Le développement est le nouveau nom de la paix.

    Dans le combat pour la paix, il n'y a jamais d'armistice. La paix n'est jamais acquise une fois pour toutes. C'est un combat permanent. Les 20 et 21 novembre prochains, au Vatican, le II° Congrès Mondial des organismes ecclésiaux travaillant pour la justice et la paix rassemblera plus de 300 délégués, venus de plus de 80 pays des cinq continents ; il se penchera sur le thème suivant : « 40° anniversaire de "Populorum Progressio" : le développement de tout l’homme, le développement de tous les hommes » ; il approfondira les nouvelles situations mondiales qui se sont créées après le document historique, et les problèmes actuels du développement, à la lumière de la doctrine sociale de l’Église ; il étudiera en particulier les problèmes de l’écologie humaine, du pluralisme et du dialogue interculturel, ainsi que de la nouvelle "gouvernance" dans le cadre de la globalisation. Une attention spéciale et un approfondissement particulier sera consacré à l’engagement pastoral de l’Église pour un développement intégral et au développement solidaire aujourd’hui dans le monde.

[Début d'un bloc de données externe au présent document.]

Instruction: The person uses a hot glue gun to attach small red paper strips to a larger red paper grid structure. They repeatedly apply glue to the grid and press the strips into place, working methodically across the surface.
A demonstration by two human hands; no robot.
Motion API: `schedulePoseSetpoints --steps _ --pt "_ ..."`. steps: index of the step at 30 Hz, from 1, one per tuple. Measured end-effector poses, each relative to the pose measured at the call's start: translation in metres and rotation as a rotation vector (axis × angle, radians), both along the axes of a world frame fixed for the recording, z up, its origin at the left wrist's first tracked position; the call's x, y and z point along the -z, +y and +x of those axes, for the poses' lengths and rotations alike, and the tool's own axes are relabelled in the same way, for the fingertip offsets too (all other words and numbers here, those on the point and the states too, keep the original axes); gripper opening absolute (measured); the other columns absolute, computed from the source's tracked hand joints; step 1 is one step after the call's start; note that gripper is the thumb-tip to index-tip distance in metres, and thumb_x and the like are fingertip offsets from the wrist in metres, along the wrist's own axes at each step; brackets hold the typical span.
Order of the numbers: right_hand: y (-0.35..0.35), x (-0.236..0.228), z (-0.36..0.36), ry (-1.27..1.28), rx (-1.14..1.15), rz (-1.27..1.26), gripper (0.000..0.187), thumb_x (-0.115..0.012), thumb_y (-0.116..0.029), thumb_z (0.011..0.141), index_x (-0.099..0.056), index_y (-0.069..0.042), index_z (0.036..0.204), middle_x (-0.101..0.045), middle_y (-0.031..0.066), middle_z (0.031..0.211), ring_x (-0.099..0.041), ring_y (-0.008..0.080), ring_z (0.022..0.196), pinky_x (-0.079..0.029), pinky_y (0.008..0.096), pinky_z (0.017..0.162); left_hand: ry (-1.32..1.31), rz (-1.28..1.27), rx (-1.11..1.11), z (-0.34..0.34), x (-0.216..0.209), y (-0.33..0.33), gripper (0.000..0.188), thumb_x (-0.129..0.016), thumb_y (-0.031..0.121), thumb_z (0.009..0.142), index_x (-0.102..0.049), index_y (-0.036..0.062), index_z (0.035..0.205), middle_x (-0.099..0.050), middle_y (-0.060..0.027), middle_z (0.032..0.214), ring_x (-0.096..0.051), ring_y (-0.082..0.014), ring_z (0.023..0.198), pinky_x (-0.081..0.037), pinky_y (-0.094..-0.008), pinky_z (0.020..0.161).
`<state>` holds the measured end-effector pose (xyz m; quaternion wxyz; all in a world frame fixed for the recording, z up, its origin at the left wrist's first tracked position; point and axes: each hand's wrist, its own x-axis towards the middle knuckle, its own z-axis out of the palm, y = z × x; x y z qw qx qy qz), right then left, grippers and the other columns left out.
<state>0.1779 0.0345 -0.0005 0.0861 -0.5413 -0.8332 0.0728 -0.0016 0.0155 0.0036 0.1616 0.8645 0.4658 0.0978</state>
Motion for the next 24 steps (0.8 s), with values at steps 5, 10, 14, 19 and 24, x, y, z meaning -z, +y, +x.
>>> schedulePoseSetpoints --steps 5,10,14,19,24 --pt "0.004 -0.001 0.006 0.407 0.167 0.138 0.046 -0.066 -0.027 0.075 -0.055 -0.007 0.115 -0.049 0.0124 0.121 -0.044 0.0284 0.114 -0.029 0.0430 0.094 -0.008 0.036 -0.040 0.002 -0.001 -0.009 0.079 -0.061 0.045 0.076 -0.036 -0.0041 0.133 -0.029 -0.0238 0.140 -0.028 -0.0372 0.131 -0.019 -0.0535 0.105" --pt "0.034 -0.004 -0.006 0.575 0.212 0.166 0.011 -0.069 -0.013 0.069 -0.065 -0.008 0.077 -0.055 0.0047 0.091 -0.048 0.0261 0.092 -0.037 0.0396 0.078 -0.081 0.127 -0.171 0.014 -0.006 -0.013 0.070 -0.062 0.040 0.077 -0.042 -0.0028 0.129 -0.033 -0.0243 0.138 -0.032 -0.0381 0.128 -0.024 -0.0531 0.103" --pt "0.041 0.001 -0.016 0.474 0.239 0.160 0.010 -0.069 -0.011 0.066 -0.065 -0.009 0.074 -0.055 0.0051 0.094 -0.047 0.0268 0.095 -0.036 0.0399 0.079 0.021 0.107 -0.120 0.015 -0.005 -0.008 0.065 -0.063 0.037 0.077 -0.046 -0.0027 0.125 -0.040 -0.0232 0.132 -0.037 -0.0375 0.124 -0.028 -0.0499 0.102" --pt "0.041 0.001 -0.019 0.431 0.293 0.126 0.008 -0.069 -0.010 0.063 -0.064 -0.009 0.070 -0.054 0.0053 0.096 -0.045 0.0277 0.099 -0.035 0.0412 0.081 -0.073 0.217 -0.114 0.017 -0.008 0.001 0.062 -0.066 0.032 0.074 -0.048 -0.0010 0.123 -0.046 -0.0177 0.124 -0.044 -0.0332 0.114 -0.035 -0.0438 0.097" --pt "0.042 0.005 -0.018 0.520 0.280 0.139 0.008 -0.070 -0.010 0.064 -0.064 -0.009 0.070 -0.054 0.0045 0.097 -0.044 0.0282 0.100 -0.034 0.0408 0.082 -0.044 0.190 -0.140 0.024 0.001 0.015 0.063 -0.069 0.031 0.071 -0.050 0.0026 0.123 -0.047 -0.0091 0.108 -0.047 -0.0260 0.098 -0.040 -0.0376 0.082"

    Ce qui est vrai pour la paix vaut aussi pour la foi, la foi dans la résurrection notamment. Le justification par la foi est pour tout l'homme et pour tous les hommes. Et ce combat-là n'est pas seulement le combat du Pape, des évêques, des prêtres et des théologiens. Aujourd'hui encore, des milliers de martyrs versent leur sang pour la foi. (En ce dimanche est béatifié en Argentine, dans sa Patagonie natale, un jeune mapuche, Ceferino Namuncurá.) C'est un combat dans lequel nous avons besoin d'être aidés et consolés (cf. 2° lect.), mais que nous ne pouvons jamais mener par procuration, en nous contentant de le déléguer à d'autres. Pour que nos enfants et le monde dans lequel nous vivons puissent recevoir ce qu'il y a de plus précieux en cette vie, la foi dans la résurrection, ne soyons pas des déserteurs. Comme nous y invite saint Paul, prions pour que Dieu nous apporte le réconfort dont nous avons besoin mais ne fuyons jamais le combat :

Priez aussi pour nous, frères, afin que la parole du Seigneur poursuive sa course, et qu'on lui rende gloire partout comme chez vous. Priez pour que nous échappions à la méchanceté des gens qui nous veulent du mal, car tout le monde n'a pas la foi. Le Seigneur, lui, est fidèle : il vous affermira et vous protégera du Mal. Et, dans le Seigneur, nous avons pleine confiance en vous : vous faites et vous continuerez à faire ce que nous vous ordonnons. Que le Seigneur vous conduise à l'amour de Dieu et à la persévérance pour attendre le Christ.